Canada’s housing statistics mask an emerging regional divide, say TD economists in a new report.
“Canada’s housing markets remained robust in early 2006, despite slightly higher mortgage rates. However, the dominant theme lurking beneath the national average results is clear signs that speculation has picked up in Western Canada, while housing markets in Central Canada appear to be coming in for a soft-landing,” said Craig Alexander, vp and deputy chief economist, TD Bank.
According to the TD report, Canada’s housing markets remain robust in early 2006, with prices in the first quarter rising at a year-over-year pace of close to 10%.
However, the national figures mask a major regional story. In Western Canada, real estate has been on fire, while in Central and Atlantic Canada housing appears to be cooling.

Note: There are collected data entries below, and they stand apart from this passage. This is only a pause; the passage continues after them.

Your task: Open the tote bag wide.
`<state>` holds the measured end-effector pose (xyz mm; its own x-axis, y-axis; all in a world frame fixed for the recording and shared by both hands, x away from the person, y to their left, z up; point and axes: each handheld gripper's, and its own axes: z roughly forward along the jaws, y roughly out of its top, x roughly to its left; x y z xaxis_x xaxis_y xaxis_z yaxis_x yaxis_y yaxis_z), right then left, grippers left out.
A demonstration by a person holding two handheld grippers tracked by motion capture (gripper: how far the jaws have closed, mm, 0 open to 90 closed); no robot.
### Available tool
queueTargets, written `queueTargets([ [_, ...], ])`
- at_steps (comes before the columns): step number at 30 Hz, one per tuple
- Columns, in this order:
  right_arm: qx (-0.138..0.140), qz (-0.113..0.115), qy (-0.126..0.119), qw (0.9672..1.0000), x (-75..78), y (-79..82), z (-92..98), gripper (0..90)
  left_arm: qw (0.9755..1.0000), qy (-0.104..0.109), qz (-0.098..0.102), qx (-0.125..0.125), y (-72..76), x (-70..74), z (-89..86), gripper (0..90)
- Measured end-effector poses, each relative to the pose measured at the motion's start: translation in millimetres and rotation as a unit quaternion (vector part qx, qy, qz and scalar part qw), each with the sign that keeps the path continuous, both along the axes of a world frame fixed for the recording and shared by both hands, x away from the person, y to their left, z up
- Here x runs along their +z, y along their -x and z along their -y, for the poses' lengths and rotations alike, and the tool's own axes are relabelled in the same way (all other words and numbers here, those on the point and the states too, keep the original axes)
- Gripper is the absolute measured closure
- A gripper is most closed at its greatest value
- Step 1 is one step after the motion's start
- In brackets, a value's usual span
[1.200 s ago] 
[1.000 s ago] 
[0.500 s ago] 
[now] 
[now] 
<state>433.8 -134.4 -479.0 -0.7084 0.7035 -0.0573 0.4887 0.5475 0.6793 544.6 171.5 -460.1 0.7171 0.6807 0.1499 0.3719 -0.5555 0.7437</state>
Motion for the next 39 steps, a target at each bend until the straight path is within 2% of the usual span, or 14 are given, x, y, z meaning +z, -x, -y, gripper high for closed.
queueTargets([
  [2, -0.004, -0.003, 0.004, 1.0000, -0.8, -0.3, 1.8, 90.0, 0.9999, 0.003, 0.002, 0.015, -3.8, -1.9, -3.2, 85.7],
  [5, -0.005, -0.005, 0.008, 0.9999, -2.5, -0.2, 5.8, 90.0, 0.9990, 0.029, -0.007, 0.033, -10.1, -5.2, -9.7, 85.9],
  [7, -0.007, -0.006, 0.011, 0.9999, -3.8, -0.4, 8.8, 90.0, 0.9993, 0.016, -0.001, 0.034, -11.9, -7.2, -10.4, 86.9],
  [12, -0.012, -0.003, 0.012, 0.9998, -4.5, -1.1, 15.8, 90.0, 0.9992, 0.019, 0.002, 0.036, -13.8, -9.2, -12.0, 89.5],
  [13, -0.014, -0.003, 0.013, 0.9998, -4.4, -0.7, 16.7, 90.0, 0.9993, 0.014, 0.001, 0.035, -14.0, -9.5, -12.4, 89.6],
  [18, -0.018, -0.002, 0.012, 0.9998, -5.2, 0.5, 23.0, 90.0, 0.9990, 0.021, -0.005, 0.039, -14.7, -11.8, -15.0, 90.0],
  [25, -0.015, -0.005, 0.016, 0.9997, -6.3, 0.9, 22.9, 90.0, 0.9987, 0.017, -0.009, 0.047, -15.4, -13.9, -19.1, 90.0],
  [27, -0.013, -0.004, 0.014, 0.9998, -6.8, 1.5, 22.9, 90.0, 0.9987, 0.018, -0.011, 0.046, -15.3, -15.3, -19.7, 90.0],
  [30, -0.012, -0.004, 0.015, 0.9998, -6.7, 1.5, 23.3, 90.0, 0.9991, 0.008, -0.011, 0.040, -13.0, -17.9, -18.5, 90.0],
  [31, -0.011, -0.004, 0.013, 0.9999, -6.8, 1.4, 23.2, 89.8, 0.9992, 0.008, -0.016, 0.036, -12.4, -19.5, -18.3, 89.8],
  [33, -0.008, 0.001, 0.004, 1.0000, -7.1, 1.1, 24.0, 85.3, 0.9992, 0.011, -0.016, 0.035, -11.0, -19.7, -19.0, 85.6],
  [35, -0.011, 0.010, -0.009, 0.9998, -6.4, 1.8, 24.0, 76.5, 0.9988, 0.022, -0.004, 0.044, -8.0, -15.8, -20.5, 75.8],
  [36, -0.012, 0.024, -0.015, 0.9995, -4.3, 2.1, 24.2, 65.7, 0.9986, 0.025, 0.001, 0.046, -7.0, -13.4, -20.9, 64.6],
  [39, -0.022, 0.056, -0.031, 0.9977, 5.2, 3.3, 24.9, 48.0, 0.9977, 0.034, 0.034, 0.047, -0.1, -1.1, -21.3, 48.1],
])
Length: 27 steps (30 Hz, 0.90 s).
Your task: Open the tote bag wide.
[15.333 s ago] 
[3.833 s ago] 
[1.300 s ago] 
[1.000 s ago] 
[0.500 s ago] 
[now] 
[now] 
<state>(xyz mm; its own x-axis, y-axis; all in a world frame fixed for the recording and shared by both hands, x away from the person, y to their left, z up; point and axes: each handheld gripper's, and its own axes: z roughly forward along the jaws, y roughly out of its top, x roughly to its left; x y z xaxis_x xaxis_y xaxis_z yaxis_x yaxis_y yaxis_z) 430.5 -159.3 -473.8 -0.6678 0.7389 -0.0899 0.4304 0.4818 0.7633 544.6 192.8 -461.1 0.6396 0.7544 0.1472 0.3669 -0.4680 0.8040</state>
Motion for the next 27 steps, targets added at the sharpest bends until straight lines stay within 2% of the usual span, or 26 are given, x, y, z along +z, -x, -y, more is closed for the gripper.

Sales in Ontario, Quebec and the Atlantic remain high, but the pace of price growth has slowed. TD said this is consistent with the view that a speculative bubble never developed in these regions and the moderation in housing activity is likely to remain orderly.
Within the West, much of the strength has been supported by strong fundamentals. Although the risk of speculative pressures is present, TD said “the prevailing level of affordability does not suggest that housing in Victoria, Edmonton, Calgary, Saskatoon or Winnipeg has become frothy.”
According to TD, Vancouver has the greatest bubble-like qualities, with prices rising at a 22% annual pace in the first quarter of 2006, average home prices reaching close to half a million dollars and affordability deteriorating to the worst level in the country.
“The Vancouver real estate market is clearly vulnerable to any deterioration in buyer sentiment, but the good news is that the economic fundamentals for Vancouver are likely to remain solid over the coming years, limiting any softening in the price environment,” TD said.